▶ _WHAT IS BEING ASKED_:
Tell how many lines in the records contain the word "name"; the number alone is the answer.

[Collected data entries]
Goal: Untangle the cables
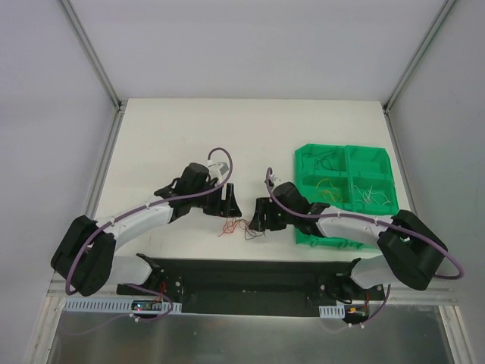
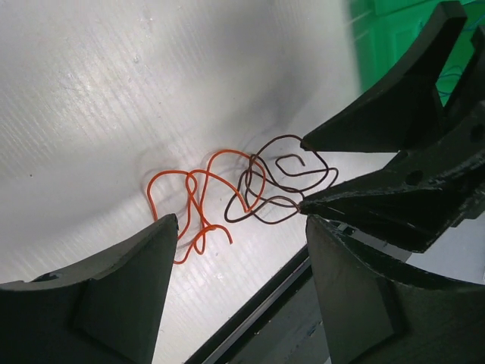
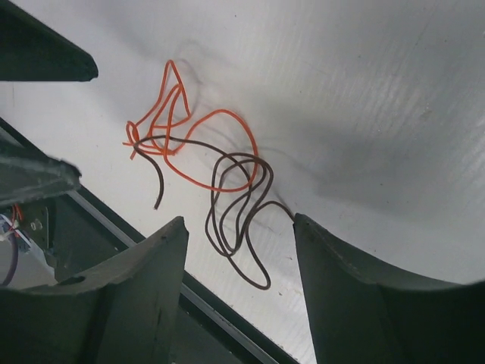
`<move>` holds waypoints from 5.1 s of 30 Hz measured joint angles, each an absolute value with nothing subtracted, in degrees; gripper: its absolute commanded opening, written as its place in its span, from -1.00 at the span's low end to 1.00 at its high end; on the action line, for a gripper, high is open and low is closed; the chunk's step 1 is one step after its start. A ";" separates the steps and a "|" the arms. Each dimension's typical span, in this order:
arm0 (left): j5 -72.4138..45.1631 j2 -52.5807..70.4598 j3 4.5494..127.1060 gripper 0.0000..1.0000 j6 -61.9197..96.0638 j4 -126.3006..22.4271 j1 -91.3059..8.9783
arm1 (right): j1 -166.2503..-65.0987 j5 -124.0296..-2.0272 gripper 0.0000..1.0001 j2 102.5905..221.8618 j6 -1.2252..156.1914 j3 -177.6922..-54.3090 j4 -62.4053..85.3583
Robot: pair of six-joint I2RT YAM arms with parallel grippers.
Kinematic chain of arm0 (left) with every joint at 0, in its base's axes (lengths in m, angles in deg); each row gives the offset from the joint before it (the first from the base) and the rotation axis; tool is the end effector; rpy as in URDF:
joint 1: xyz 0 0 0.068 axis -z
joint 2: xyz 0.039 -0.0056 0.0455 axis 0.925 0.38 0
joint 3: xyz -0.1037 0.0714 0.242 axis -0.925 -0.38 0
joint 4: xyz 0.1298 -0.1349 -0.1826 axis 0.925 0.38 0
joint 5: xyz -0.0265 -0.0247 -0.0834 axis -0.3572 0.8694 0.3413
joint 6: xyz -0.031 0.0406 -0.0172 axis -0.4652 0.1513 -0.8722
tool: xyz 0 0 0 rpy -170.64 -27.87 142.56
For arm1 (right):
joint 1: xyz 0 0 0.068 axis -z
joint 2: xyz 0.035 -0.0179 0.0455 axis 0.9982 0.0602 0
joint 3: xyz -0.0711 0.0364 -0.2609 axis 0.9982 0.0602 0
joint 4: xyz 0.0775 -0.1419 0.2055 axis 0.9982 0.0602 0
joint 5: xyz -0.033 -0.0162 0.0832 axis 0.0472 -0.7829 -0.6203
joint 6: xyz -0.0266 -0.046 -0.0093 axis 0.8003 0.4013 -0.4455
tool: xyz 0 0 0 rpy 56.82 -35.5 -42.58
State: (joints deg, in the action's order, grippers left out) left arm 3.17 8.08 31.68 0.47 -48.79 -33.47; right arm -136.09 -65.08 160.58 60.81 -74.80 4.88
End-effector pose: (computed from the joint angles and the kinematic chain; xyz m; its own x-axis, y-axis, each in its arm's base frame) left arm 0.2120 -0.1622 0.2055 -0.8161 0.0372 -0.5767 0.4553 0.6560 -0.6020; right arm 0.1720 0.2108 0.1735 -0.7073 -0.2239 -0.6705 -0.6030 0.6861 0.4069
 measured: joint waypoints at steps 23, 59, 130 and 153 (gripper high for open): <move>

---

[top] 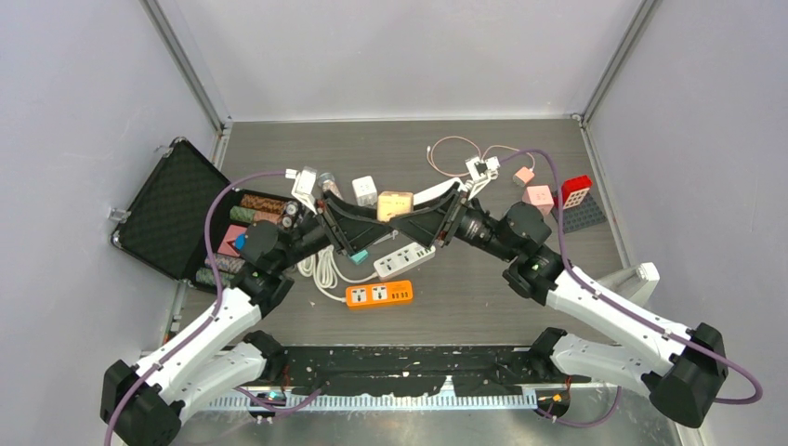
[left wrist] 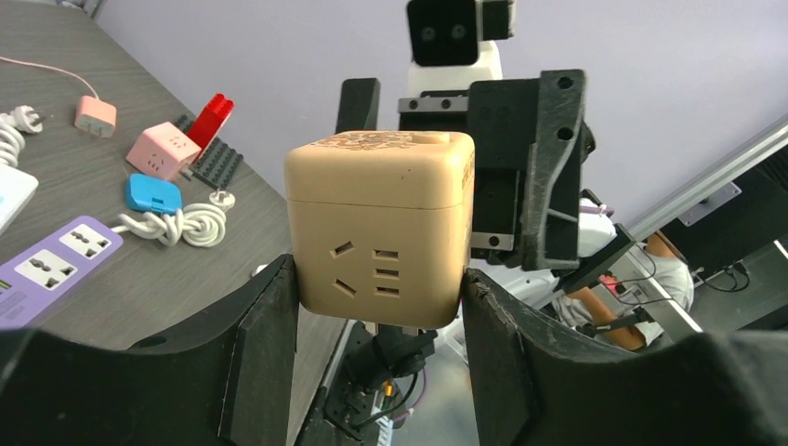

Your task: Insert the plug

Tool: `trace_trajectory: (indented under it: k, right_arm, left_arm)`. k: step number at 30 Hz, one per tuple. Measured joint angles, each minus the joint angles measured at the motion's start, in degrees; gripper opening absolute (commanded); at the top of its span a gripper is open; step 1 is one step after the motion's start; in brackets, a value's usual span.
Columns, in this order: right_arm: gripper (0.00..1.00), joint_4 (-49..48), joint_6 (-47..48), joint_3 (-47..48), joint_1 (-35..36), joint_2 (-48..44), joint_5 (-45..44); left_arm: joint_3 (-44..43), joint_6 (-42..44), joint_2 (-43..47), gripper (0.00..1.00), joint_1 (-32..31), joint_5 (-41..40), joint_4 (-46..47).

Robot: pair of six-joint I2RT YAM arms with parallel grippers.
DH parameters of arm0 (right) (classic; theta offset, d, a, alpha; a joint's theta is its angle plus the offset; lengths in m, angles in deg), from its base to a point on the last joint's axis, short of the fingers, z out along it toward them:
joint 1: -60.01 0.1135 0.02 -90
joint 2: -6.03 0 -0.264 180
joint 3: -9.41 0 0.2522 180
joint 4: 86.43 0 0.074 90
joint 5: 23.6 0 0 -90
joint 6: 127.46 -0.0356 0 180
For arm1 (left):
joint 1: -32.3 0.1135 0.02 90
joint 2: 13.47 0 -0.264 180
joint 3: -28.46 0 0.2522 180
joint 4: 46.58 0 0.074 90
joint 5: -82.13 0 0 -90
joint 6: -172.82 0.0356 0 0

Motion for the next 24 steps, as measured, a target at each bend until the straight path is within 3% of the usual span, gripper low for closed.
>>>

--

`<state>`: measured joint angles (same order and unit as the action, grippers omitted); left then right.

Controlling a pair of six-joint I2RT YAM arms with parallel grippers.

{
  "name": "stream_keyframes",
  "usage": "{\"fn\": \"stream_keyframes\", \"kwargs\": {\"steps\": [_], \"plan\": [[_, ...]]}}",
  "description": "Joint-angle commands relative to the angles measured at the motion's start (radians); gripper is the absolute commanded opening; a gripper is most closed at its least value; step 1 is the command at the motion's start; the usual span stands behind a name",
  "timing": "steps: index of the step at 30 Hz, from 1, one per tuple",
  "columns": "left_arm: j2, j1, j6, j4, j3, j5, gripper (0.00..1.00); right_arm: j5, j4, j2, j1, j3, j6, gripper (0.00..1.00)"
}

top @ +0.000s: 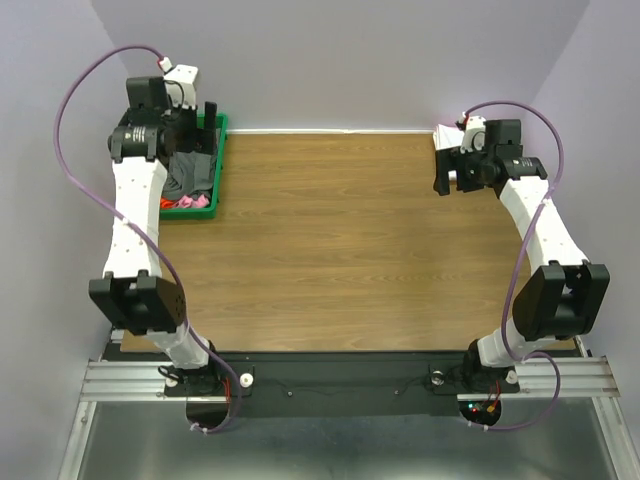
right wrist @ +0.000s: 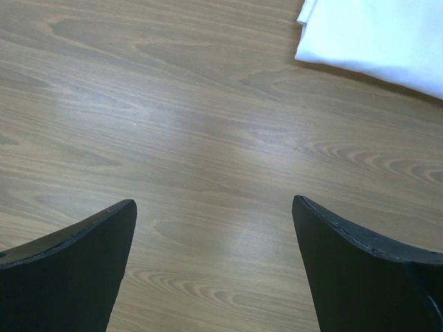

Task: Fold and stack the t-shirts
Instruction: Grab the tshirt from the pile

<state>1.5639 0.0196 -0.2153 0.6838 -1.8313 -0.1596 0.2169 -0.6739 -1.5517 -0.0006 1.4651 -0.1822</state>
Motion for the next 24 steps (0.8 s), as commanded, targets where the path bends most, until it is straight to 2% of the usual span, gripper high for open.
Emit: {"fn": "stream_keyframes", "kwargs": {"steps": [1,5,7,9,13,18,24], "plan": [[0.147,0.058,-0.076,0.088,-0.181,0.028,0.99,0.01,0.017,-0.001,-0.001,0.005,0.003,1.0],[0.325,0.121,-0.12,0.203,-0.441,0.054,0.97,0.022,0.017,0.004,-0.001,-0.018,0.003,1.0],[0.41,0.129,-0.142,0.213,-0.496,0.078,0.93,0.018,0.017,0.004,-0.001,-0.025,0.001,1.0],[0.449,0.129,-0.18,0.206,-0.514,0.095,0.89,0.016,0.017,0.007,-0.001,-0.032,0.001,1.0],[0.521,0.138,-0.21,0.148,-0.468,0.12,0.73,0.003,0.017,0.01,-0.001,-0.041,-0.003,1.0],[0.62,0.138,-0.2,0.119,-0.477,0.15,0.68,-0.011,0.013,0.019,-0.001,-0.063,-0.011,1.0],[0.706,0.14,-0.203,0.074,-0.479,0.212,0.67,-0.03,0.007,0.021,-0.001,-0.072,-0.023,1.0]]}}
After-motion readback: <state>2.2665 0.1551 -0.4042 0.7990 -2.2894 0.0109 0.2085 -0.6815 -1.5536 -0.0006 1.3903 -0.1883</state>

▶ _ANSWER FOR THIS EXERCISE_:
2